Prominent and seasoned journalists have called on Umno to keep the annual General Assembly, from Dec 8-12, open to the media in the wake of a proposed restriction on access to the proceedings this year.

Former Media Prima Berhad corporate social responsibility group adviser Datuk Ahmad A. Talib said this was because Umno had always been open where coverage of its annual assembly was concerned.

He said the proposal was unbecoming of the party as Umno was perhaps the most open among all political parties in this country.

“To stop or even to restrict media access to the assembly is not the best way forward where media management and engagement are concerned.

“I won’t describe it as absurd, but it’s quite close to that.

“Is Umno that fearful of media spinning? Which media? Which stories are seen as spun stories?

“Even Umno cyber warriors or cyber champions are puzzled, to say the least, about this never-before ruling,” he told The Rakyat Post when contacted last night.

Earlier today, Umno secretary-general Datuk Seri Tengku Adnan Tengku Mansor had told reporters at the Parliament lobby that there would be no media coverage of the debates at the 2015 Umno General Assembly.

Instead, said Tengku Adnan, two party vice-presidents, Datuk Seri Dr Ahmad Zahid Hamidi and Datuk Seri Hishammuddin Hussein, would hold a press conference to discuss what had happened at the assembly.

However, Tengku Adnan later backtracked on the announcement, saying that the matter was still under discussion and no decision had been made though various media outlets reported him as saying earlier that the decision was made to stop them from “spinning” stories.

“I hope the Umno secretary-general can clarify this. He’s not new to media engagement.

“If this is indeed so, then there must be something not right in all of this,.” Ahmad said.

Blogger Datuk Ahirudin Attan, who goes by the moniker Rocky Bru, also echoed Ahmad’s sentiment, saying the proposed restriction would be a regressive move by the party.

“I don’t think they should go back to the stone age and try to restrict coverage.

“If they want to restrict admission, then it is fine, but not the telecast of proceedings, whether live or delayed.

“They must not try to restrict access on what’s happening in there because the more you try to hide or to restrict, the more you lose,” the former Malay Mail chief editor said.

Ahirudin said the restriction would not only bar the media’s access to Umno, but in turn the party’s access to the publications and broadcasters, and its access to the wider audience.

“If it was open before, it should be kept open now.”

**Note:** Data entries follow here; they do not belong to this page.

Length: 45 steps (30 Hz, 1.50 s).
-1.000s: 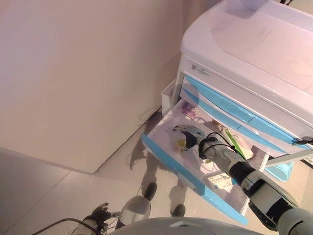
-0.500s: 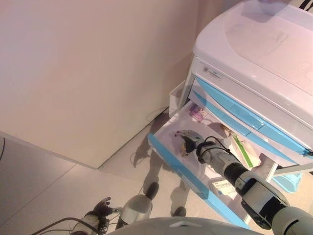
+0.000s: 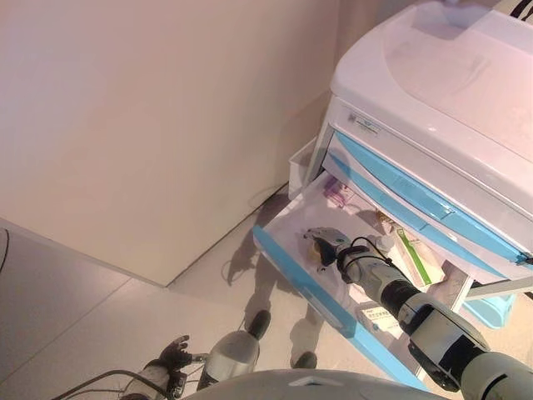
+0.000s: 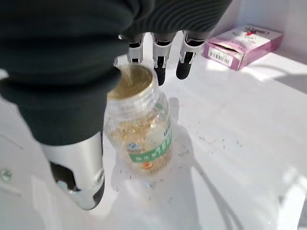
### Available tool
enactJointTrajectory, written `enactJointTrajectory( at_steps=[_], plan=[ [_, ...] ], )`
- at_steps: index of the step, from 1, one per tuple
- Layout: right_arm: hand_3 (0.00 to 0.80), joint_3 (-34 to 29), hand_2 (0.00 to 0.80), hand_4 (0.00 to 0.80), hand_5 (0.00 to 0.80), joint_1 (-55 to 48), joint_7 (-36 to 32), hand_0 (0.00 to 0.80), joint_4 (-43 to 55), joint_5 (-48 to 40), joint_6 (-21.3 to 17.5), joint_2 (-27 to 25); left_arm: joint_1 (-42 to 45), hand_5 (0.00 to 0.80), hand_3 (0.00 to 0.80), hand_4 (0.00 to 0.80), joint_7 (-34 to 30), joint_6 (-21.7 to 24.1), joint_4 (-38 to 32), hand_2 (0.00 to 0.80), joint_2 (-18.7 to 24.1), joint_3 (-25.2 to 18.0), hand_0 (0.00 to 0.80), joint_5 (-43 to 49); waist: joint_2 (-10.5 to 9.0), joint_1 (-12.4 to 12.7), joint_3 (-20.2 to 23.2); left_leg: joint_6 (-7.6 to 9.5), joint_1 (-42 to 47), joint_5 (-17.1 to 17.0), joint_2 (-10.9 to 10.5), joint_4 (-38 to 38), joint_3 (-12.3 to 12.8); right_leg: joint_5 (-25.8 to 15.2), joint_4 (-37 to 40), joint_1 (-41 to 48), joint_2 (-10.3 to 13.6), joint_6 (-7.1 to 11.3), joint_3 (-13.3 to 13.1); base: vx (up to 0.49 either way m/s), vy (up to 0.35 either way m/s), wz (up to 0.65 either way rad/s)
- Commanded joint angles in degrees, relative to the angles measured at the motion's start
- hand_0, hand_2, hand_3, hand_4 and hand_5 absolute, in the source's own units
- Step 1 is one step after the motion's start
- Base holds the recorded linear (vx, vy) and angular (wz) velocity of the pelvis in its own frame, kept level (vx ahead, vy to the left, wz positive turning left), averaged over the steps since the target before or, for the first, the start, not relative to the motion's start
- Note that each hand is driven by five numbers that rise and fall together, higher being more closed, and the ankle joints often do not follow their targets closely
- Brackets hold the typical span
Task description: Open the drawer and pick up the medicine
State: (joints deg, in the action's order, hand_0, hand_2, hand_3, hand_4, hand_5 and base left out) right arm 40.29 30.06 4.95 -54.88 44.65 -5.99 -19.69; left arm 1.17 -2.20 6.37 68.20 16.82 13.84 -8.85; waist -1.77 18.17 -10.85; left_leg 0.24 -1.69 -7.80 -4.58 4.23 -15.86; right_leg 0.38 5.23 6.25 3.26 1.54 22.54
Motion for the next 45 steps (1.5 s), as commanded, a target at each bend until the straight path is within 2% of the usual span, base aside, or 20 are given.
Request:
enactJointTrajectory(
  at_steps=[1, 13, 20, 34, 35, 36, 37, 38, 40, 45],
  plan=[
    [0.0, 1.9, 0.0, 0.0, 0.0, 2.2, 2.2, 0.0, 2.4, 1.3, 0.5, -0.6, -0.9, 0.0, 0.0, 0.0, -0.1, 1.0, 1.6, 0.0, 1.1, 2.4, 0.0, 1.8, -0.29, 0.8, 0.4, -0.32, -0.3, 6.6, -1.1, -2.4, 0.2, 3.4, -6.9, -1.3, 1.8, 1.12, -0.4, 0.0, 0.0, 0.0],
    [0.0, 1.5, 0.0, 0.0, 0.0, 1.9, 4.0, 0.0, 1.4, 1.6, 1.1, -0.5, -0.8, 0.0, 0.0, 0.0, -0.1, 1.3, 1.4, 0.0, 1.2, 2.8, 0.0, 1.9, -0.17, 0.9, 0.1, -0.32, -0.4, 6.4, -1.1, -2.3, 0.0, 3.5, -7.0, -1.4, 1.7, 1.16, -0.4, 0.0, 0.0, 0.0],
    [0.0, 0.7, 0.0, 0.0, 0.0, 1.4, 6.0, 0.0, 1.1, 2.6, 3.4, -0.6, -0.7, 0.0, 0.0, 0.0, 0.1, 1.6, 1.5, 0.0, 0.9, 3.0, 0.0, 2.2, -0.03, 0.8, 0.1, -0.22, -0.6, 6.3, -1.2, -2.5, -0.4, 3.3, -7.0, -1.5, 1.8, 1.27, -0.1, 0.0, 0.0, 0.0],
    [0.0, 0.8, 0.0, 0.0, 0.0, 1.3, 6.6, 0.0, 0.6, 2.8, 3.3, -0.4, -0.6, 0.0, 0.0, 0.0, -0.5, 1.7, 1.1, 0.0, 1.1, 3.3, 0.0, 2.0, 0.68, 1.1, -0.3, -0.1, -0.6, 6.4, -1.5, -2.8, -0.7, 3.7, -7.6, -1.5, 2.0, 1.14, 0.0, 0.0, 0.0, 0.0],
    [0.104, 0.8, 0.104, 0.104, 0.104, 1.3, 6.4, 0.104, 0.6, 3.0, 3.3, -0.3, -0.7, 0.0, 0.0, 0.0, -0.4, 1.7, 1.1, 0.0, 1.0, 3.3, 0.0, 2.0, 0.68, 1.1, -0.3, -0.09, -0.6, 6.4, -1.5, -2.8, -0.7, 3.7, -7.7, -1.5, 2.0, 1.12, 0.0, 0.0, 0.0, 0.0],
    [0.389, 0.8, 0.389, 0.389, 0.389, 1.2, 6.3, 0.389, 0.6, 3.3, 3.3, -0.3, -0.7, 0.0, 0.0, 0.0, -0.3, 1.7, 1.1, 0.0, 1.0, 3.3, 0.0, 2.1, 0.69, 1.1, -0.3, -0.09, -0.6, 6.4, -1.5, -2.8, -0.7, 3.7, -7.6, -1.5, 2.0, 1.11, 0.0, 0.0, 0.0, 0.0],
    [0.558, 1.0, 0.558, 0.558, 0.558, 1.2, 6.3, 0.558, 0.5, 3.3, 3.4, -0.2, -0.7, 0.0, 0.0, 0.0, -0.3, 1.8, 1.1, 0.0, 1.0, 3.3, 0.0, 2.1, 0.71, 1.1, -0.4, -0.08, -0.6, 6.4, -1.5, -2.8, -0.8, 3.8, -7.7, -1.5, 2.0, 1.09, 0.0, 0.0, 0.0, 0.0],
    [0.615, 1.0, 0.615, 0.615, 0.615, 1.1, 6.3, 0.615, 0.4, 3.1, 3.3, -0.2, -0.6, 0.0, 0.0, 0.0, -0.3, 1.8, 1.1, 0.0, 1.0, 3.4, 0.0, 2.2, 0.69, 1.2, -0.4, -0.09, -0.5, 6.5, -1.5, -2.8, -0.8, 3.8, -7.7, -1.4, 2.0, 1.07, 0.1, 0.0, 0.0, 0.0],
    [0.784, 1.1, 0.784, 0.784, 0.784, 1.0, 6.1, 0.784, 0.5, 3.2, 3.3, -0.2, -0.5, 0.0, 0.0, 0.0, -0.3, 1.8, 1.0, 0.0, 1.0, 3.4, 0.0, 2.3, 0.67, 1.3, -0.4, -0.09, -0.5, 6.4, -1.5, -2.8, -0.8, 3.8, -7.7, -1.3, 2.0, 1.08, 0.1, 0.0, 0.0, 0.0],
    [0.8, 0.9, 0.8, 0.8, 0.8, 0.7, 6.4, 0.8, 0.5, 3.3, 3.0, -0.3, -0.3, 0.0, 0.0, 0.0, -0.3, 1.9, 0.9, 0.0, 1.1, 3.4, 0.0, 2.6, 0.54, 1.3, -0.6, -0.08, -0.7, 6.5, -1.5, -3.0, -0.8, 3.7, -7.8, -1.5, 2.1, 1.19, 0.2, 0.0, 0.0, 0.0]
  ],
)
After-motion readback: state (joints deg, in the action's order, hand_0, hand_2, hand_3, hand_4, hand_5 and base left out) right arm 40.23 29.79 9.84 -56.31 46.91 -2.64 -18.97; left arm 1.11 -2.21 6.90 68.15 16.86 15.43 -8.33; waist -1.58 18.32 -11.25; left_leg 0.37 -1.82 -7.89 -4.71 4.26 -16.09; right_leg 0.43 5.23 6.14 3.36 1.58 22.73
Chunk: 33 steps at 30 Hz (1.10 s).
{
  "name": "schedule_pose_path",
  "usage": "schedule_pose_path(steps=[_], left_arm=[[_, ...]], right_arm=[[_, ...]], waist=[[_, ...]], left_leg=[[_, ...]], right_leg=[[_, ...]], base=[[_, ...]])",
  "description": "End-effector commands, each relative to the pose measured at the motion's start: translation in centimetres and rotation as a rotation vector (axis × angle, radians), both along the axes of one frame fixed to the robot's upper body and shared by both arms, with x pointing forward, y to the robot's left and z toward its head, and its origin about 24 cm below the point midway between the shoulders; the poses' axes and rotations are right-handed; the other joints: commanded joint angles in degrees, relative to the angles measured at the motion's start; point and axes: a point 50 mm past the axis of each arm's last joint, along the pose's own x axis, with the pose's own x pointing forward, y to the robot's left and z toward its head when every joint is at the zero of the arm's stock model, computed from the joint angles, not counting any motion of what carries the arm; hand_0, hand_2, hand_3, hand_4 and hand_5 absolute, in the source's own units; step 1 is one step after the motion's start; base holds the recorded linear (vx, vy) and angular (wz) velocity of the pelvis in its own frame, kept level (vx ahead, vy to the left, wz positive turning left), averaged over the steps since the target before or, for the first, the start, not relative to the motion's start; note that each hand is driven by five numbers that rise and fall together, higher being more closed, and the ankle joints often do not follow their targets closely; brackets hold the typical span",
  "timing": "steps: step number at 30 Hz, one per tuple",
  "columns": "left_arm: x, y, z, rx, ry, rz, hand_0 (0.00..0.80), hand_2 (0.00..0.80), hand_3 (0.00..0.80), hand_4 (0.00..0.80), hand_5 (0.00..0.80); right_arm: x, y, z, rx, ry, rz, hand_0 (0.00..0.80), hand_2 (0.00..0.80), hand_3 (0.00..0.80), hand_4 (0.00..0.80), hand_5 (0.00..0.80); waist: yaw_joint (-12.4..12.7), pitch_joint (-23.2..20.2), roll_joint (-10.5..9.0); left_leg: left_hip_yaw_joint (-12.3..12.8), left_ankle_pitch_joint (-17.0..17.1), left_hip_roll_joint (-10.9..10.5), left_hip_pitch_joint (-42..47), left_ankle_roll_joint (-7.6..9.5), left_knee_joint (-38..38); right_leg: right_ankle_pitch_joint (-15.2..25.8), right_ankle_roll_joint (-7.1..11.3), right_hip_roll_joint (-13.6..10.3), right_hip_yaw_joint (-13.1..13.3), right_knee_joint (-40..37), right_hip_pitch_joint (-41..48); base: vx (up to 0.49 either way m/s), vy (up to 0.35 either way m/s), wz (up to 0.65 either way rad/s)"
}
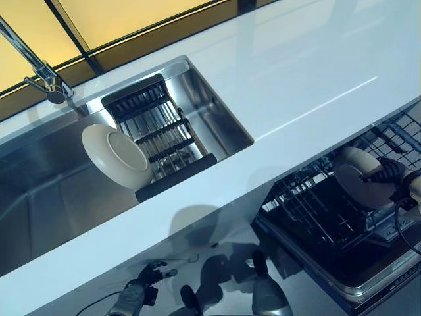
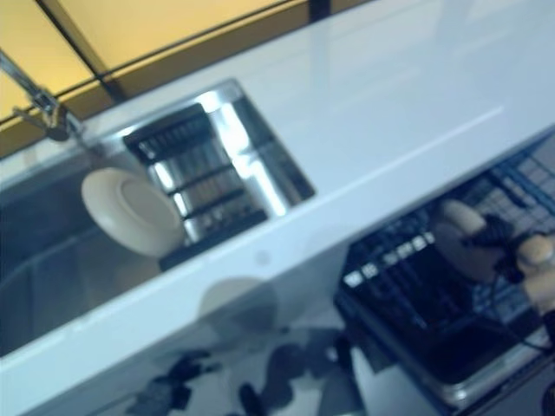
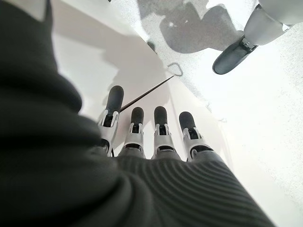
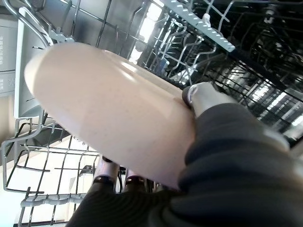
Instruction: Take plates into dishwasher
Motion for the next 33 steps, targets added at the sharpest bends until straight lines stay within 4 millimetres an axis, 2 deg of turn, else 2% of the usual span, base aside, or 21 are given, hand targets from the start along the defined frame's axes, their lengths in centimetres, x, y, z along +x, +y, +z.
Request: schedule_pose_path(steps=[1, 12, 17, 23, 32, 33], left_arm=[[3.7, 1.5, 2.3, 0.028, -0.130, -0.002, 0.000, 0.000, 0.000, 0.000, 0.000], [4.1, 0.8, 2.2, 0.011, -0.138, -0.011, 0.000, 0.000, 0.000, 0.000, 0.000], [4.4, 0.7, 2.4, 0.009, -0.143, -0.021, 0.000, 0.000, 0.000, 0.000, 0.000], [4.4, 0.5, 2.5, -0.002, -0.150, -0.038, 0.000, 0.000, 0.000, 0.000, 0.000], [4.4, 0.6, 2.7, -0.014, -0.151, -0.062, 0.000, 0.000, 0.000, 0.000, 0.000], [4.4, 0.6, 2.7, -0.013, -0.151, -0.063, 0.000, 0.000, 0.000, 0.000, 0.000]], right_arm=[[1.6, 1.5, -1.0, 0.040, 0.004, 0.022, 0.800, 0.800, 0.800, 0.800, 0.800], [0.7, 1.2, -5.8, 0.061, 0.122, -0.035, 0.800, 0.800, 0.800, 0.800, 0.800], [0.1, 0.7, -7.2, 0.058, 0.163, -0.078, 0.800, 0.800, 0.800, 0.800, 0.800], [-0.8, 0.0, -8.5, 0.042, 0.212, -0.134, 0.800, 0.800, 0.800, 0.800, 0.800], [-2.0, -1.2, -9.3, 0.023, 0.229, -0.212, 0.800, 0.800, 0.800, 0.800, 0.800], [-2.1, -1.3, -9.3, 0.021, 0.228, -0.222, 0.618, 0.618, 0.618, 0.618, 0.618]], waist=[[2.14, 0.50, -3.60], [3.41, 0.55, -2.80], [4.09, 0.82, -2.25], [4.91, 1.16, -1.46], [5.67, 1.31, -0.68], [5.65, 1.24, -0.76]], left_leg=[[-1.79, -4.52, -0.04, 4.46, 0.02, 0.18], [-3.03, -4.48, -0.19, 4.57, 0.14, 0.18], [-3.98, -4.46, -0.49, 4.21, 0.28, 0.18], [-4.95, -4.26, -0.87, 3.66, 0.38, 0.18], [-5.82, -4.04, -1.24, 3.47, 0.52, 0.18], [-5.87, -4.07, -1.24, 3.49, 0.53, 0.18]], right_leg=[[-0.39, 1.57, -1.31, -0.92, 0.82, -2.04], [-0.54, 1.60, -1.73, -1.16, 0.46, -1.09], [-0.47, 1.63, -1.94, -1.31, 0.35, -1.10], [-0.47, 1.61, -2.15, -1.46, 0.18, -1.01], [-0.49, 1.68, -2.43, -1.68, 0.18, -0.66], [-0.49, 1.67, -2.37, -1.63, 0.18, -0.66]], base=[[0.000, 0.000, 0.00], [0.004, 0.001, 0.03], [-0.002, -0.001, 0.08], [-0.002, 0.002, 0.01], [0.001, 0.006, 0.03], [0.000, 0.000, 0.00]])
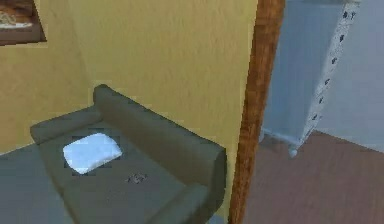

On the issue of the party not issuing access passes to certain online media organisations, Ahirudin said it was the party’s right to do so.

“If they say Malaysiakini, Malaysian Insider or Malaysian Chronicle cannot have access, it’s their right to bar these organisations,

“But then again, in this day and age, they should be transparent. What’s wrong with telling us why organisations are barred?

“We all know that some news portals are ‘working’ for the opposition.

“If you do not want them to be there because they are basically working for the opposition and making your party look bad, then I think it’s fair that you bar them and nobody would be angry.”

He said this was why it was important for the party to explain the reasons behind its decisions.

“When they do spin something or report half-truths about you, or even defame you, people like Tengku Adnan should not just be talking and threatening to sue.

“The thing is that these people say they would want to sue but don’t sue and that’s part of the problem, too.”

He said the media no longer took these threats seriously any more.

Ahirudin also said this was why Umno needed to be firm with its decisions and threats.

“If they want to do it (sue), they can, but then explain to us and to the people why they are doing it.”